Assigned task: The whole listing, pictures aside, should be reproduced exactly.

Dataset excerpt:

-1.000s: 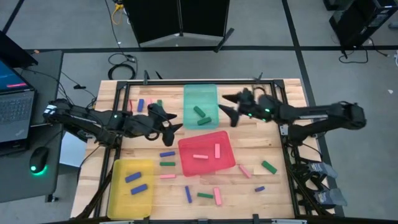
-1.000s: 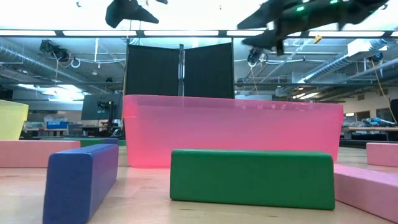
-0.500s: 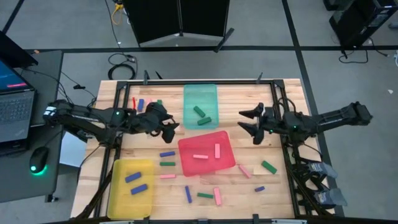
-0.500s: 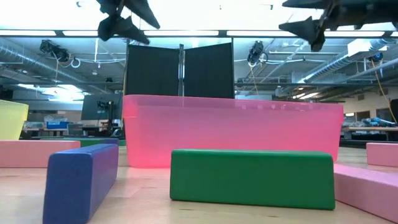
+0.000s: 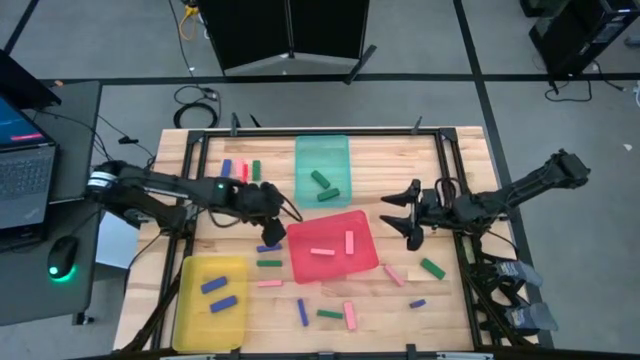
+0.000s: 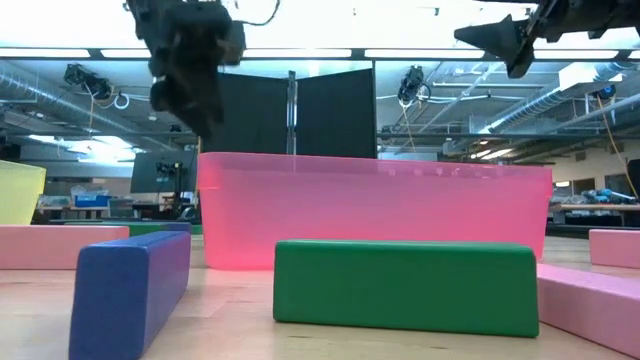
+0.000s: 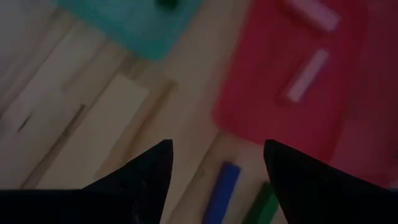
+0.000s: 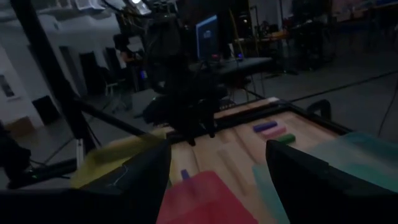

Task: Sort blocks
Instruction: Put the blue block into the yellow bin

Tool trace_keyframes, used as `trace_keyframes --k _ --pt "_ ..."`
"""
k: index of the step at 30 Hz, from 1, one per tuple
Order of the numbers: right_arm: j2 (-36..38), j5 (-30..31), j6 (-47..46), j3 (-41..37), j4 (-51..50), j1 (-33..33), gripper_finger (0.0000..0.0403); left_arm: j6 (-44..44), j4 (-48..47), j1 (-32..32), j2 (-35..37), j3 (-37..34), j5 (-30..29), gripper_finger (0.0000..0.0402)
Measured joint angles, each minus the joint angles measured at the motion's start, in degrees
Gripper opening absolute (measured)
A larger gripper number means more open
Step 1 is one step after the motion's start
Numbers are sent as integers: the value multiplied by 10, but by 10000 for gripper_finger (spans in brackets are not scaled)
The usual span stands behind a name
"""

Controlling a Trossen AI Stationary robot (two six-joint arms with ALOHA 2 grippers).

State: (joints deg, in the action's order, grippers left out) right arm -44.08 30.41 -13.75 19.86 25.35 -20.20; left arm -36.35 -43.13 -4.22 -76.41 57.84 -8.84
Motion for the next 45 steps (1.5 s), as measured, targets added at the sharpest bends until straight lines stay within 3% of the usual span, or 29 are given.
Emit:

Reply:
-1.000s: 
-1.000s: 
-0.500s: 
-0.500s: 
+0.000s: 
+0.000s: 
+0.000s: 
+0.000s: 

Task: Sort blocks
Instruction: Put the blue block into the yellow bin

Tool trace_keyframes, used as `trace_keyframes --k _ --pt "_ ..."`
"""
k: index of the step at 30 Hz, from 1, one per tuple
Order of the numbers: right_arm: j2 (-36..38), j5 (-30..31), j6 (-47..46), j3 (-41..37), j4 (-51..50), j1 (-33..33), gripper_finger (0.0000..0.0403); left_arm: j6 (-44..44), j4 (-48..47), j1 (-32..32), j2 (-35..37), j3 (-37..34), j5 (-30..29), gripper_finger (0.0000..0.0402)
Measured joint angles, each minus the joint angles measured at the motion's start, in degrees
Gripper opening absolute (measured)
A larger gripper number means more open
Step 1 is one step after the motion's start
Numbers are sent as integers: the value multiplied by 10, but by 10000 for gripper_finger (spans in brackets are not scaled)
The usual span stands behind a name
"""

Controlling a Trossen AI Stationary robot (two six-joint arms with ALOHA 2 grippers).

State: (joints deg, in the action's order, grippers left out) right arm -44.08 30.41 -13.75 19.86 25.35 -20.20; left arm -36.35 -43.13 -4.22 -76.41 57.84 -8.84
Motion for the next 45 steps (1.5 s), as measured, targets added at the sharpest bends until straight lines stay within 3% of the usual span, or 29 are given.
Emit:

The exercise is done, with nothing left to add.